Легенда о близнецах Ромуле и Реме.
Историко-литературное исследование.
Обозревая свидетельства древних авторов, насколько они трактуют легенду о близнецах, как одно целое, мы видели, что все варианты этой легенды, даже наиболее своеобразные, в той или другой степени примыкают к той основной схеме, которая дана была первым римским анналистом, Фабием Пиктором, и которая, согласно заявлению Плутарха, заимствована была римским автором у греческого писателя Диокла. Литературная традиция легенды, следовательно, нисколько не противоречит положению об одном общем, и притом литературном источнике. Но тут возникает вопрос, откуда сам Диокл (или в крайнем случае Фабий) взял те данные, из которых составилась легенда о близнецах.
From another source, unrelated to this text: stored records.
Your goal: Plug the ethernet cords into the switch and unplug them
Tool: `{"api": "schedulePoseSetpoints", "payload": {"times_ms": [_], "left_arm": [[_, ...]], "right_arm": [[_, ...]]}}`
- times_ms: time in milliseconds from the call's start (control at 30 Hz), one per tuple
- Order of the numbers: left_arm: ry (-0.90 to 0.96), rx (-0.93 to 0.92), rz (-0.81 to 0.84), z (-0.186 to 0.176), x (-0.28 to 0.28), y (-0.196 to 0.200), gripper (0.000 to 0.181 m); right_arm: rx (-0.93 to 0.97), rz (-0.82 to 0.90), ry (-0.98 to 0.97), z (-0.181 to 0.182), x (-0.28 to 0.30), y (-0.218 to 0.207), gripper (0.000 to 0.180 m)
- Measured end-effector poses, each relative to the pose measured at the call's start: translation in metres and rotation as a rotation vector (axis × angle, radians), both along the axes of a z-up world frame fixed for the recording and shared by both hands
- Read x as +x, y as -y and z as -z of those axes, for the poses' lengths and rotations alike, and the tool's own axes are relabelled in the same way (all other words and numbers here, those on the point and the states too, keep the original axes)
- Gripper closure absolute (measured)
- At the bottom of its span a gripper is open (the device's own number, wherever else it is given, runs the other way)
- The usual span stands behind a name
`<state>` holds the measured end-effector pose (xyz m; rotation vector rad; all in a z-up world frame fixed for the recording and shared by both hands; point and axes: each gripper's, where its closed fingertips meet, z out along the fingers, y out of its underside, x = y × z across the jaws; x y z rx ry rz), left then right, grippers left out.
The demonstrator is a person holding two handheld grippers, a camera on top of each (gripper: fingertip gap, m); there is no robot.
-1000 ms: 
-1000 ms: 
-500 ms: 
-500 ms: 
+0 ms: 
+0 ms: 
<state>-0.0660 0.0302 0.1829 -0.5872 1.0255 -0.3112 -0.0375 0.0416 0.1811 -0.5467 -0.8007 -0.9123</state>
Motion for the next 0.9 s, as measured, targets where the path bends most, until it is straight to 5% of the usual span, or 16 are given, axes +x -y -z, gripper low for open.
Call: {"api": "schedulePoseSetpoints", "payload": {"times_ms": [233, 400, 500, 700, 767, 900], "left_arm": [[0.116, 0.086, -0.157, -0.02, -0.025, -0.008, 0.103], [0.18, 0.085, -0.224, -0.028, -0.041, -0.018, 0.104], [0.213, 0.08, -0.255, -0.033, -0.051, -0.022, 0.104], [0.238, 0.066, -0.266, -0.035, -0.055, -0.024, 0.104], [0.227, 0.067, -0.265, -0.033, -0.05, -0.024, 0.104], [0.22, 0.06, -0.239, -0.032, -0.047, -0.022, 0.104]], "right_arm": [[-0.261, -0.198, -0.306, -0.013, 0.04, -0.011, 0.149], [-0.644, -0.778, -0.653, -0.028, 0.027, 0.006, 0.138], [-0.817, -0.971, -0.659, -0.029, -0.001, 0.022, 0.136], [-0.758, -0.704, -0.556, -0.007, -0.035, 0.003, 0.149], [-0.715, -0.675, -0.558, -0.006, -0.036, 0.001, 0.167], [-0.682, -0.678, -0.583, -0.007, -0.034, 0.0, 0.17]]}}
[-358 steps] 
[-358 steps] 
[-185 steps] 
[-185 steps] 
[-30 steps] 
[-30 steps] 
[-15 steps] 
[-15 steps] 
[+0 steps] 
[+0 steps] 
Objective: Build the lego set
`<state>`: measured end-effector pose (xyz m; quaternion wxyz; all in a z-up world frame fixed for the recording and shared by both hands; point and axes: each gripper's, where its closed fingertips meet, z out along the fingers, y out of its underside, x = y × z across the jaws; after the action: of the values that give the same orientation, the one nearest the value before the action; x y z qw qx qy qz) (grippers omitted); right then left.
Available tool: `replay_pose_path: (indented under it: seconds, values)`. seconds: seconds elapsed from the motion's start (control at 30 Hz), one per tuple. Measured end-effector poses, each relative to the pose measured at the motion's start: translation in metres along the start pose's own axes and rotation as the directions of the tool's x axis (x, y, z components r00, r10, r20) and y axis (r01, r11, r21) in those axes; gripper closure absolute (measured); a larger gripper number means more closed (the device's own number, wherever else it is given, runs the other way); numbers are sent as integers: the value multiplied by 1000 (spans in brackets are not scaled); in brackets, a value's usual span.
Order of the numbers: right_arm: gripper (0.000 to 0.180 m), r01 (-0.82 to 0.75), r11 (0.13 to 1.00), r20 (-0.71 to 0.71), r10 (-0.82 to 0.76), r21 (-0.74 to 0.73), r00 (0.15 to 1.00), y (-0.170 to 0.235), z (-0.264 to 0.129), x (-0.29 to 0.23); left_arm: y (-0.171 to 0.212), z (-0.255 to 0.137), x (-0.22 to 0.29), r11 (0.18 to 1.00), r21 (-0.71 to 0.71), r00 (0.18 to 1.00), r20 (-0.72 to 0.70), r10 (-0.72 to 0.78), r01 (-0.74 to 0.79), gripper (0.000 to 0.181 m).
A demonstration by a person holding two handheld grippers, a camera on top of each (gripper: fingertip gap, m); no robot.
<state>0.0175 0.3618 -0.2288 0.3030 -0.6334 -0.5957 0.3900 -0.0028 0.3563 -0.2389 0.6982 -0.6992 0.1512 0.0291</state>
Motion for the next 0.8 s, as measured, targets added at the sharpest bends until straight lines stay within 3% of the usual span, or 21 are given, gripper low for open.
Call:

Может быть, эти данные заимствованы из римских народных преданий? Ответ на этот вопрос можно получить только путем подробного разбора частностей. Этот разбор, к которому теперь приступаем, покажет, что бо́льшая часть римских или вообще латинских элементов легенды внесены в нее только с течением времени с целью определения или наименования лиц, мест и праздников, и что, наряду с этим, в легенде имеется много таких данных, которые указывают на чужой, и в частности греческий, источник этой легенды.
1. Обращаясь прежде всего к именам действующих в этой легенде лиц, мы не можем не заметить бросающегося в глаза обстоятельства, что, вопреки латинскому и даже общеиталийскому способу, каждое лицо имеет здесь только по одному имени: Romulus (Ῥωμύλος), Romus (Ῥῶμος), Amulius (Ἀμόλιος), Numitor (Νεμέτωρ), Aegestus (Αἴγεστος), Antho (Ἀνθώ), Faustulus (Φαιστύλος). Это тем более странно, что везде, во всей легенде о древнейших временах с.54 Рима, все герои получают по два имени: Titus Tatius, Spurius Tarpeius (Liv. 1, 11, 5), Mettius Curtius (1, 12, 2), Hostius Hostilius, (ib.), Proculus Iulius (1, 16, 5), Numa Pompilius, Numa Marcius (1, 20, 5), Tullus Hostilius, Gaius Cluilius (1, 22, 3), Mettius Fufetius, Publius Horatius (1, 26, 8) и т. д. Правда, и в легенде о близнецах в двух случаях имеются двойные имена: Acca Larentia и Rea Silvia. Однако, это — имена женские, а женщины во всей остальной легенде о царях имеют, как раз наоборот, только по одному имени: Hersilia (1, 11, 2), Tarpeia, Tanaquil, Tullia, Lucretia.
Далее обращает на себя внимание нелатинский вид некоторых личных имен в этой легенде. Особенно касается это имени дочери царя Амулия Ἀνθώ, чисто греческий характер которого бесспорен. Такой явственно чужой облик был причиной того, что это имя обыкновенно совсем устранялось из легенды: оно известно только из Плутарха, пользовавшегося непосредственно текстом Диокла. Да и самое заступничество дочери Амулия упоминается не часто: кроме Плутарха и Дионисия говорит об этом еще только Кассий Дион.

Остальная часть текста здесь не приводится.